IN THE HIGH COURT OF ZIMBABWE

MAKONESE & KABASA JJ

BULAWAYO 20 & 30 SEPTEMBER 2021

Civil Appeal

S.T. Farai with A.S. Madzima for the appellant

Advocate L. Nkomo, for the respondent

KABASA J:	This is an appeal against a determination made by the Provincial Mining Director for Matebeleland South.  The determination filed of record has 15th June 2020 as the date of determination and T. Makaza as the official who made such determination.

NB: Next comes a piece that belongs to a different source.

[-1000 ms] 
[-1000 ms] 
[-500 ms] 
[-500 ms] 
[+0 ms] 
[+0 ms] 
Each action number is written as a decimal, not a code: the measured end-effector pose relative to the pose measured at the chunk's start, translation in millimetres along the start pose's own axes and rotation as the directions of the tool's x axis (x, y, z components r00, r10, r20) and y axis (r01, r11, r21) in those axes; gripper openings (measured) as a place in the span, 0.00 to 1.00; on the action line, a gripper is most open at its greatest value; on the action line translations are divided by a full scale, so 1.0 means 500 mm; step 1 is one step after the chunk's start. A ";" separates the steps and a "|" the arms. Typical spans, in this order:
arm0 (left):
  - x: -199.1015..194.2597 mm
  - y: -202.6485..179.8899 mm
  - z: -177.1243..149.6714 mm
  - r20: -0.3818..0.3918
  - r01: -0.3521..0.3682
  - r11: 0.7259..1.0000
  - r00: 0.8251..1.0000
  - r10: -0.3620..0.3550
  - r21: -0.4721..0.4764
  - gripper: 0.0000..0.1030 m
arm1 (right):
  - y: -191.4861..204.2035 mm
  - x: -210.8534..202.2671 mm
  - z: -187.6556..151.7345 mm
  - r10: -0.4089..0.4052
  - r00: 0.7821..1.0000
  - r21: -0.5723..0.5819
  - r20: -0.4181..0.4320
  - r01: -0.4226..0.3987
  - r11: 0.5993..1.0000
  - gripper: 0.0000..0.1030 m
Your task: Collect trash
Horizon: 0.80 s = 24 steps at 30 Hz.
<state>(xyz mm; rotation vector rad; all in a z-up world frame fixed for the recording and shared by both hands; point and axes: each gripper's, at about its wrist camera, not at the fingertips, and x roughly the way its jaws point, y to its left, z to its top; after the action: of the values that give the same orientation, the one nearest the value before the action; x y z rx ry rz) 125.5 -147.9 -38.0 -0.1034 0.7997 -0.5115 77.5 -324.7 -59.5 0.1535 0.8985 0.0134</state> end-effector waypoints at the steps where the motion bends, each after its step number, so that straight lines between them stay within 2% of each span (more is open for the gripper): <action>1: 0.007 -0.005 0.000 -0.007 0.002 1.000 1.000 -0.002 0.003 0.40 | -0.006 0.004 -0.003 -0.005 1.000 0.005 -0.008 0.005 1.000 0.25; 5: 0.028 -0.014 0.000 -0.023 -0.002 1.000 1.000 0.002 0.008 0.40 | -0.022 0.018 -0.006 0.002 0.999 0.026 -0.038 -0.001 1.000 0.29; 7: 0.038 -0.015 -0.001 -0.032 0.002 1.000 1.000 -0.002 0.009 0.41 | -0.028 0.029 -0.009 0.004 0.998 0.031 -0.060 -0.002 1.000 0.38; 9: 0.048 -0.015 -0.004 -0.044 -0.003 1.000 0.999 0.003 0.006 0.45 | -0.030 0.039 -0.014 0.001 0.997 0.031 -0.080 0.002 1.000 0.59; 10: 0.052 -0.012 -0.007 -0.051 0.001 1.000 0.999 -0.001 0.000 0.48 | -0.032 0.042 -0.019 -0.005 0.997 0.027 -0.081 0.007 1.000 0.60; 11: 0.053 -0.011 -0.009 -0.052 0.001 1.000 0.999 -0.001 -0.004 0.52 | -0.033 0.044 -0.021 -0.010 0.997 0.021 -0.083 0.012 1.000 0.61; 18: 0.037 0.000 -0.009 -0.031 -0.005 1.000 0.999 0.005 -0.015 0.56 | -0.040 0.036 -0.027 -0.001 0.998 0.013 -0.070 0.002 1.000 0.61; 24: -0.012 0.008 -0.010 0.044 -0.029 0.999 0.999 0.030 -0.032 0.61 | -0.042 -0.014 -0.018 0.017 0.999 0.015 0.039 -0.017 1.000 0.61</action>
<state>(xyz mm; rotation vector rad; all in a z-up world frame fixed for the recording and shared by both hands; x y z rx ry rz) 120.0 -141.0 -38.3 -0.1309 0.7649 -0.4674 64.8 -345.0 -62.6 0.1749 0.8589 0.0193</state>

The notice of appeal however has a different date as the date of the determination and a different name of the official who is said to have made that determination.

The parties to the dispute as reflected on the determination are New Barrier Mines (Pvt) Ltd Annedale 12 and Spare Sithole: Eric 9. The dispute related to encroachment by Spare Sithole into New Barrier Mine Annedale 12. The determination revealed that following a field visit by the Provincial Mining Director, the disputing parties, the Inspector of Mines and a geologist, it was observed that the boundaries of the claims for Annedale 12 and Eric 9 were overlapping.  Annedale 12 claim was registered on 2nd November 1991 and Eric 9 on the 11th April 2003.  The Provincial Mining Director proceeded to conclude that Annedale 12 was pegged earlier than Eric 9 and in terms of section 177 of the Mines and Minerals Act Chapter 21:05 Eric 9 claim was subordinated to Annedale 12.  Spare Sithole was then ordered to adjust the boundaries of Eric 9 outside Annedale 12 boundaries failure which the Provincial Mining Director’s office would consider recommending cancellation of certificate of registration for Eric 9.

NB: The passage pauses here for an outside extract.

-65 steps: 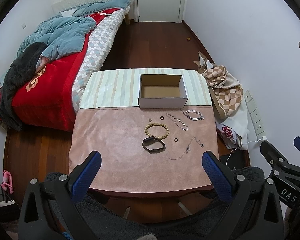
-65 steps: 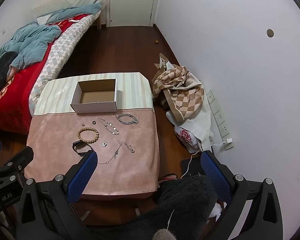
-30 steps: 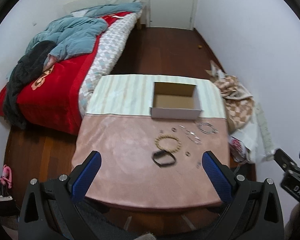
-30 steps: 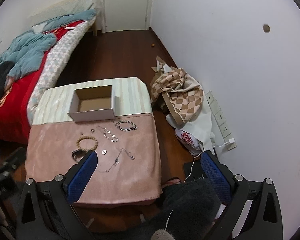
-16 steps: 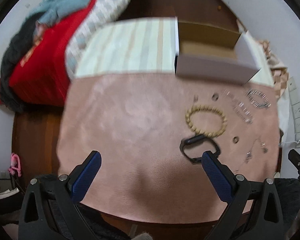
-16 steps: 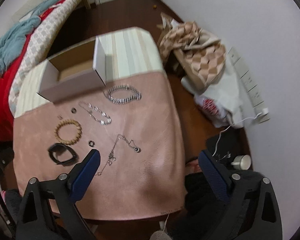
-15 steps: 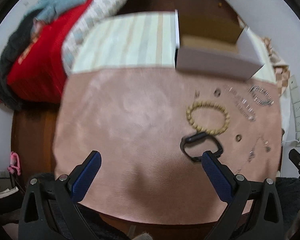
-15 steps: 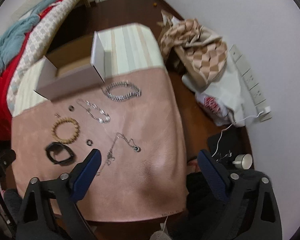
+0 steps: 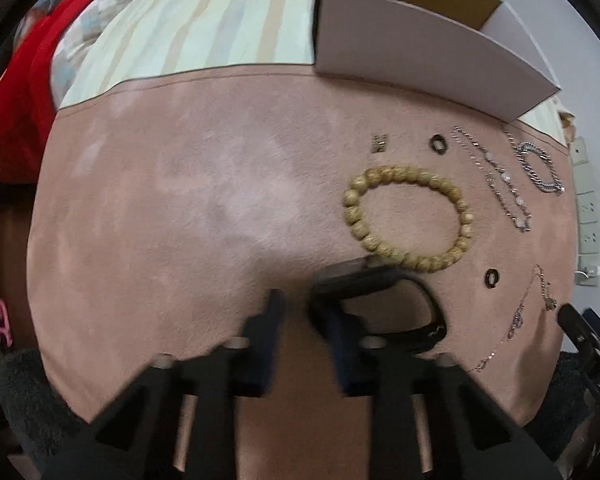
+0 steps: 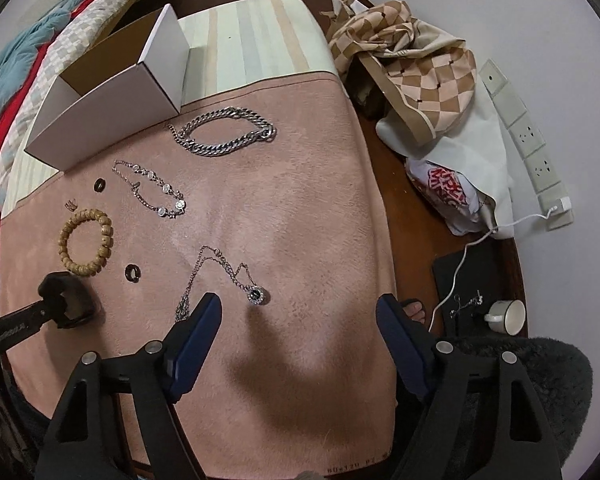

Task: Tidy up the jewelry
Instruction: 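Grasp the black watch band with the left gripper while the right gripper grasps a silver pendant chain, then carry the watch band and pendant chain into the white box and release both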

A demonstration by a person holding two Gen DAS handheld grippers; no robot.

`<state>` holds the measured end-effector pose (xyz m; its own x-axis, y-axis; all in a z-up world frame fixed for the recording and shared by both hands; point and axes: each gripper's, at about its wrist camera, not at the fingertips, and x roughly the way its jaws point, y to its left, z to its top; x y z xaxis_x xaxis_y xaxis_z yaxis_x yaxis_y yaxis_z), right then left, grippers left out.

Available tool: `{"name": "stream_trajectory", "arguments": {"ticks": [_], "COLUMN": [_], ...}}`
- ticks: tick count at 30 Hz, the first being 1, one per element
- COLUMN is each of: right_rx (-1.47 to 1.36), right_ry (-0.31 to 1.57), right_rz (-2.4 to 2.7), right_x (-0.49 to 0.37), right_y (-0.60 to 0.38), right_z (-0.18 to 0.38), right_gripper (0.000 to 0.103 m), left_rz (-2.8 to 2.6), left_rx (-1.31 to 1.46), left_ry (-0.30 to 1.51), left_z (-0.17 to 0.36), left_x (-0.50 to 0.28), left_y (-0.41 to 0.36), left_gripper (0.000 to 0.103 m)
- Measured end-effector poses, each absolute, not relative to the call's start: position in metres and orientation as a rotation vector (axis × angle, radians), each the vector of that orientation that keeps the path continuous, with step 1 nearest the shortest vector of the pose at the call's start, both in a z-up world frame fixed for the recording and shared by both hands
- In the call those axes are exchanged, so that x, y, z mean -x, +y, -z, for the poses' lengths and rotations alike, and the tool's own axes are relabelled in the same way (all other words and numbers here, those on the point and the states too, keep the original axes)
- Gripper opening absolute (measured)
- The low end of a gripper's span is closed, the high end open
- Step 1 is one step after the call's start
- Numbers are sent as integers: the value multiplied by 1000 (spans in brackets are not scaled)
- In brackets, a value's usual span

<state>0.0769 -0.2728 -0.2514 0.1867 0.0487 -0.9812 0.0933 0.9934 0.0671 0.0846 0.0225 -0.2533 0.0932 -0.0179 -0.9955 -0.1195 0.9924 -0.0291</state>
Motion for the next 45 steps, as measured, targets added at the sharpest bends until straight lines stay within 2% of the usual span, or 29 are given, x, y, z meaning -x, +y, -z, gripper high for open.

Seemingly aggrieved with this determination, the appellant appealed on the following grounds:

The court a quo erred at law when it entertained a dispute brought by a claimant who had no legal standing.

The court a quo at law, at any rate, (sic) when it eventually passed a determination in favour of a party who was not a party to the proceedings.

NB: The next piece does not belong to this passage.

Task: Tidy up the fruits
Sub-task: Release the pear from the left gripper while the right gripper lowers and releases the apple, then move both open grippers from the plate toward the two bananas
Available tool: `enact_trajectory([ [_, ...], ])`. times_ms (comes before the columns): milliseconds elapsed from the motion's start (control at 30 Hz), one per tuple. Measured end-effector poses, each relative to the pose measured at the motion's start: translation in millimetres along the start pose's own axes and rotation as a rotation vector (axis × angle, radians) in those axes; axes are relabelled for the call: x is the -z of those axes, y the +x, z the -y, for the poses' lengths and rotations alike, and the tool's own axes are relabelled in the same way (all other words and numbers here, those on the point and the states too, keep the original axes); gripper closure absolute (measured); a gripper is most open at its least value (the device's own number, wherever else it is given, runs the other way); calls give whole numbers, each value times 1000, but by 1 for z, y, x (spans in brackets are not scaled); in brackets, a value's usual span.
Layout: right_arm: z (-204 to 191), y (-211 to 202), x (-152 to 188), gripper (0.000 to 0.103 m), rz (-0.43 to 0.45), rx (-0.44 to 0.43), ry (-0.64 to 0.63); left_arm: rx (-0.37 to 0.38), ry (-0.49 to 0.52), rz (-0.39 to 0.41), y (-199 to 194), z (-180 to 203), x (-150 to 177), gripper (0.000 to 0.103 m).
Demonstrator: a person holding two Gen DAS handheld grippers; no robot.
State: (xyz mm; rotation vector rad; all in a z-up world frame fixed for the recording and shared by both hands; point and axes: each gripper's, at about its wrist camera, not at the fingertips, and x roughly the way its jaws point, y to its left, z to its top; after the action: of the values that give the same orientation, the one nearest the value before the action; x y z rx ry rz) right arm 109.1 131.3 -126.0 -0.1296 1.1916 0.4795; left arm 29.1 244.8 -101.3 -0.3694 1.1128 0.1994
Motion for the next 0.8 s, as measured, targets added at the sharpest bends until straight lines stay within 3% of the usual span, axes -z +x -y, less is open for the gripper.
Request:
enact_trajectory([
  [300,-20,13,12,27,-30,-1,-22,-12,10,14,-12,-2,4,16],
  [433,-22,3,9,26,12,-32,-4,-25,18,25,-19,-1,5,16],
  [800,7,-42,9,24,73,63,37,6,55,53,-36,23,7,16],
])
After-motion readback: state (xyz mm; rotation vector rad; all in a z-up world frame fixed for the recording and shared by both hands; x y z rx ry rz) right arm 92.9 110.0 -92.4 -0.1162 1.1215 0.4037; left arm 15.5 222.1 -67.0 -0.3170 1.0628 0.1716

The court a quo erred both at law and in facts in passing a determination which is not supported by evidence.

The court a quo erred at law in determining a dispute which had prescribed in terms of the relevant legislation.

The court a quo erred at law in passing a determination which has the effect of giving a private party perpetual rights on state land.

The court a quo erred at law when it heavily violated the appellant’s right to be heard and make adequate representations before a determination is made.

I used the word ‘seemingly’ in reference to the notice of appeal for reasons which will become clear later on in this judgment.

In response to the appeal, the respondent raised four points in limine.  These are:

No valid appeal was instituted before the court because;

The appeal was filed out of time.

The appeal is not directed at the substantive determination of the tribunal a quo.

The appeal is not directed at the other party in the tribunal a quo.

The appeal does not state the correct date of the determination a quo and the officer who gave it.

This judgment is concerned with these points in limine.  I propose to consider each one in turn.

Was the appeal filed out of time

In terms of rule 5 of the High Court (Miscellaneous Appeals and Reviews) Rules 1975, “an appeal shall be delivered and filed in accordance with the provisions of rule 4 within fifteen days of the decision appealed against being given …”

The record of appeal which was certified as correct by one K. Mhlangeni on behalf of the Mining Director, Matabeleland South as a true reflection of the proceedings and equally certified to be so by both parties has 15th June 2020 as the date of the determination.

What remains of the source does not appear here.